= Beginning of Section =
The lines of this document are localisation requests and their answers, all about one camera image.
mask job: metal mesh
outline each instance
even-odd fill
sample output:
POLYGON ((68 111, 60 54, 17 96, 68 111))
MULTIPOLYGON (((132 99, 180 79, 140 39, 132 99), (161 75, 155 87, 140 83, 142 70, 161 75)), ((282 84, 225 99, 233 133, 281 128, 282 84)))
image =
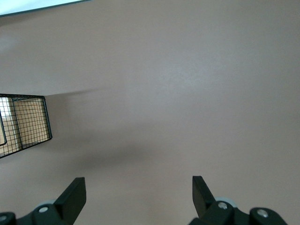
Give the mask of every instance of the metal mesh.
POLYGON ((0 158, 52 138, 43 96, 0 94, 0 158))

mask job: bright light panel
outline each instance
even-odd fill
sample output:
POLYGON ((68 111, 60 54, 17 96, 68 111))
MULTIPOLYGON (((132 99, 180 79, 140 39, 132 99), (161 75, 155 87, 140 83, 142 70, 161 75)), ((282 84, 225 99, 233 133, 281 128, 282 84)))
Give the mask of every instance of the bright light panel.
POLYGON ((0 0, 0 17, 87 0, 0 0))

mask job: black wire basket
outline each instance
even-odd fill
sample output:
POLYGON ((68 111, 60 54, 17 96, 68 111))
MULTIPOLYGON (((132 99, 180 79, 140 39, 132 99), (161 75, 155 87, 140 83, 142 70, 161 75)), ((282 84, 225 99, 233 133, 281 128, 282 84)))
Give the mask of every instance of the black wire basket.
POLYGON ((44 96, 0 94, 0 158, 50 139, 44 96))

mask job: screw
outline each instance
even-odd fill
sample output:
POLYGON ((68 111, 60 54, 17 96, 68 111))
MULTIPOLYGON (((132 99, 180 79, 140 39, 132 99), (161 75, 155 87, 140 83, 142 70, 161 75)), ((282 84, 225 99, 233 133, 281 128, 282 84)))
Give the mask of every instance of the screw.
POLYGON ((38 212, 46 212, 48 210, 48 207, 45 206, 45 207, 42 207, 38 210, 38 212))
POLYGON ((265 217, 265 218, 267 218, 269 216, 268 213, 267 213, 267 211, 266 210, 262 210, 262 209, 258 210, 257 214, 260 215, 260 216, 262 216, 262 217, 265 217))
POLYGON ((4 220, 6 220, 6 219, 7 219, 7 216, 1 216, 1 217, 0 217, 0 222, 1 222, 1 221, 4 221, 4 220))
POLYGON ((220 203, 218 204, 218 207, 221 208, 221 209, 224 209, 224 210, 227 209, 227 205, 226 205, 225 202, 220 202, 220 203))

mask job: gray surface
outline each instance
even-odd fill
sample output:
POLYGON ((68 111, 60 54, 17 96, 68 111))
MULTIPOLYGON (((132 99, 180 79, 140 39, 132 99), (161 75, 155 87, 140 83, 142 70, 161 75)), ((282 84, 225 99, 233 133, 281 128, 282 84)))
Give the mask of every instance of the gray surface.
POLYGON ((85 176, 76 224, 185 225, 192 175, 300 215, 300 3, 91 1, 0 19, 0 91, 48 95, 53 139, 0 160, 17 216, 85 176))
= End of Section =
→ Brief: Your answer must be an exact repeat of the records above, with no pictures in it.

→ Solution for this problem:
The lines of this document are localisation requests and their answers, all about one camera image.
mask job: metal mesh
outline each instance
even-odd fill
sample output:
POLYGON ((68 111, 60 54, 17 96, 68 111))
MULTIPOLYGON (((132 99, 180 79, 140 39, 132 99), (161 75, 155 87, 140 83, 142 70, 161 75)), ((282 84, 225 99, 233 133, 281 128, 282 84)))
image =
Give the mask of every instance of the metal mesh.
POLYGON ((0 158, 52 138, 43 96, 0 94, 0 158))

mask job: bright light panel
outline each instance
even-odd fill
sample output:
POLYGON ((68 111, 60 54, 17 96, 68 111))
MULTIPOLYGON (((132 99, 180 79, 140 39, 132 99), (161 75, 155 87, 140 83, 142 70, 161 75)), ((282 84, 225 99, 233 133, 281 128, 282 84)))
Give the mask of every instance of the bright light panel.
POLYGON ((0 0, 0 17, 87 0, 0 0))

mask job: black wire basket
outline each instance
even-odd fill
sample output:
POLYGON ((68 111, 60 54, 17 96, 68 111))
MULTIPOLYGON (((132 99, 180 79, 140 39, 132 99), (161 75, 155 87, 140 83, 142 70, 161 75)), ((282 84, 225 99, 233 133, 281 128, 282 84)))
Give the mask of every instance of the black wire basket.
POLYGON ((44 96, 0 94, 0 158, 50 139, 44 96))

mask job: screw
outline each instance
even-odd fill
sample output:
POLYGON ((68 111, 60 54, 17 96, 68 111))
MULTIPOLYGON (((132 99, 180 79, 140 39, 132 99), (161 75, 155 87, 140 83, 142 70, 161 75)), ((282 84, 225 99, 233 133, 281 128, 282 84)))
Give the mask of every instance of the screw.
POLYGON ((38 212, 46 212, 48 210, 48 207, 45 206, 45 207, 42 207, 38 210, 38 212))
POLYGON ((265 217, 265 218, 267 218, 269 216, 268 213, 267 213, 267 211, 266 210, 262 210, 262 209, 258 210, 257 214, 260 215, 260 216, 262 216, 262 217, 265 217))
POLYGON ((4 220, 6 220, 6 219, 7 219, 7 216, 1 216, 1 217, 0 217, 0 222, 1 222, 1 221, 4 221, 4 220))
POLYGON ((220 203, 218 204, 218 207, 221 208, 221 209, 224 209, 224 210, 227 209, 227 205, 226 205, 225 202, 220 202, 220 203))

mask job: gray surface
outline each instance
even-odd fill
sample output:
POLYGON ((68 111, 60 54, 17 96, 68 111))
MULTIPOLYGON (((132 99, 180 79, 140 39, 132 99), (161 75, 155 87, 140 83, 142 70, 161 75)), ((282 84, 225 99, 233 133, 281 128, 282 84)))
Give the mask of every instance of the gray surface.
POLYGON ((85 176, 76 224, 185 225, 192 175, 300 215, 300 3, 91 1, 0 19, 0 91, 48 95, 53 139, 0 160, 17 216, 85 176))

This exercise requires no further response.